La marcha de mujeres
Poco tiempo después un grupo de madres de desaparecidos políticos sinaloenses realizó –como parte de una protesta nacional- una huelga de hambre frente a la catedral de Culiacán. Todas las organizaciones de izquierda las apoyaron de manera incondicional. Algunos de los jóvenes desaparecidos eran guerrilleros; otros, activistas de la extrema izquierda. A algunos no se les conocía actividad política alguna. El caso es que habían sido capturados por las fuerzas del orden y no estaban presos ni tenían en su contra causa legal alguna, muchos menos tras la amnistía decretada por López Portillo. Tampoco habían aparecido sus cadáveres. Eran una parte de las víctimas de la “guerra sucia”. En los rostros de sus madres se veían, con claridad, los surcos del sufrimiento. Las señoras efectivamente ayunaban, salvo por un caldito ligero de pollo que les traían discretamente en las noches.

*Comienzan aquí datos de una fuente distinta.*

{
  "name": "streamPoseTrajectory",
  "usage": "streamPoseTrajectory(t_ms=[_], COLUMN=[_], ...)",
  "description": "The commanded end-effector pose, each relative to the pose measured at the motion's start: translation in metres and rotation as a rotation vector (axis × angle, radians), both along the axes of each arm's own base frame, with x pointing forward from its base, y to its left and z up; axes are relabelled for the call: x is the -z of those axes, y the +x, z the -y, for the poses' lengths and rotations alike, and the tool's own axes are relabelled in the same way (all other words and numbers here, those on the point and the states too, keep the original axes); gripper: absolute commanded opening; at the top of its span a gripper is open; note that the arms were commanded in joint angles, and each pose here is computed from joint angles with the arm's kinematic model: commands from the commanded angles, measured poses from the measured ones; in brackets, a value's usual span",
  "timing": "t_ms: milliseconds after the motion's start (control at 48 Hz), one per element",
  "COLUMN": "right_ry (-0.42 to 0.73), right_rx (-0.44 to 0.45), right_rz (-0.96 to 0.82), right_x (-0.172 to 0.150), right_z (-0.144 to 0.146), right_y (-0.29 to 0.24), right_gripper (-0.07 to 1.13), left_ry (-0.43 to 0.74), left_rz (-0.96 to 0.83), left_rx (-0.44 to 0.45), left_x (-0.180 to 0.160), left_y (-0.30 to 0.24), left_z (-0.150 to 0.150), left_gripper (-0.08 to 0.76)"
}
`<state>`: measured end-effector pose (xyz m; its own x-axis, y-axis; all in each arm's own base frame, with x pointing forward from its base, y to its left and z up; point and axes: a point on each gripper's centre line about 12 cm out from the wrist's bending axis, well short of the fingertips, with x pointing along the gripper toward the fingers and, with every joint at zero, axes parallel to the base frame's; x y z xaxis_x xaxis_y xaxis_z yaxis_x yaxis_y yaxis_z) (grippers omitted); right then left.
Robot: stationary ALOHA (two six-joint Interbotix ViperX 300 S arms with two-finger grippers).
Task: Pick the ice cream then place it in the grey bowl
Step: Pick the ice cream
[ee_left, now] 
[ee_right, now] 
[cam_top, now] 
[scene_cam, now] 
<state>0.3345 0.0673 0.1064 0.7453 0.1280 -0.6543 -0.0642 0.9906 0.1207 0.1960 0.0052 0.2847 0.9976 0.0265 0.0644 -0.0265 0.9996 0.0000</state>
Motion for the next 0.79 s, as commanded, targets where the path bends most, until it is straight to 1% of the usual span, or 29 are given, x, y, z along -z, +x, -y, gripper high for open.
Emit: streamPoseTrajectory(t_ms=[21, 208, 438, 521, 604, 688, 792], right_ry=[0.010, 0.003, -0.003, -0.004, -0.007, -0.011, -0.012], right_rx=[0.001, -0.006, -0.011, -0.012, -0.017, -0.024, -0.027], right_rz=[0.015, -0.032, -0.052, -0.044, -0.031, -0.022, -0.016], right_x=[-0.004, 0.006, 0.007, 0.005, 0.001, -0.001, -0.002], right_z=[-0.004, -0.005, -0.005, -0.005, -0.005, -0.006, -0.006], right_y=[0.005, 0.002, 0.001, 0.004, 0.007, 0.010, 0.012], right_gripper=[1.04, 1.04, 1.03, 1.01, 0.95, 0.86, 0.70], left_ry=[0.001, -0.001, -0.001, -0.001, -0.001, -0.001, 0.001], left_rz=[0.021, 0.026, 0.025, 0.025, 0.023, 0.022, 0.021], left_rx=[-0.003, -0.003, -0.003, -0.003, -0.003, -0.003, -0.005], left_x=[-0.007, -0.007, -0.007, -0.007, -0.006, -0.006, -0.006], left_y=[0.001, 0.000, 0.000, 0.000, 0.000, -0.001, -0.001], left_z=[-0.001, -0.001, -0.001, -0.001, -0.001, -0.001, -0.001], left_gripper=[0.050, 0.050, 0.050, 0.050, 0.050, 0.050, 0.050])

A Guevara se le ocurrió una idea genial. El partido organizaría una marcha de apoyo a las madres en huelga de hambre, pero de puras mujeres. La secretaría de relaciones femeniles del partido en el estado estaba acéfala en la práctica, así que todo el comité estatal puso manos a la obra.
La marcha de mujeres fue un éxito total. La principal responsable de ello fue Armida Campos, entonces directora de la Escuela de Enfermería de la UAS, que movilizó cientos de estudiantes. Hubo otro nutrido contingente de señoras de la invasión de Guamúchil, que viajaron indignadas luego de que Renato les platicó el caso de las madres con hijos desaparecidos. También asistieron universitarias de otras escuelas y habitantes de colonias populares con presencia del PMT. Calculamos objetivamente que eran cerca de 900. La prensa, tan proclive a exagerar los números, afirmó que eran más de dos mil. No los desmentimos.
“Nosotras, las mujeres sinaloenses” eran las cuatro palabras iniciales del discurso central, que yo escribí y que leyó una compañera de Aguaruto. ¿Debo agregar que “sólo las mujeres entendemos el sufrimiento de una madre”?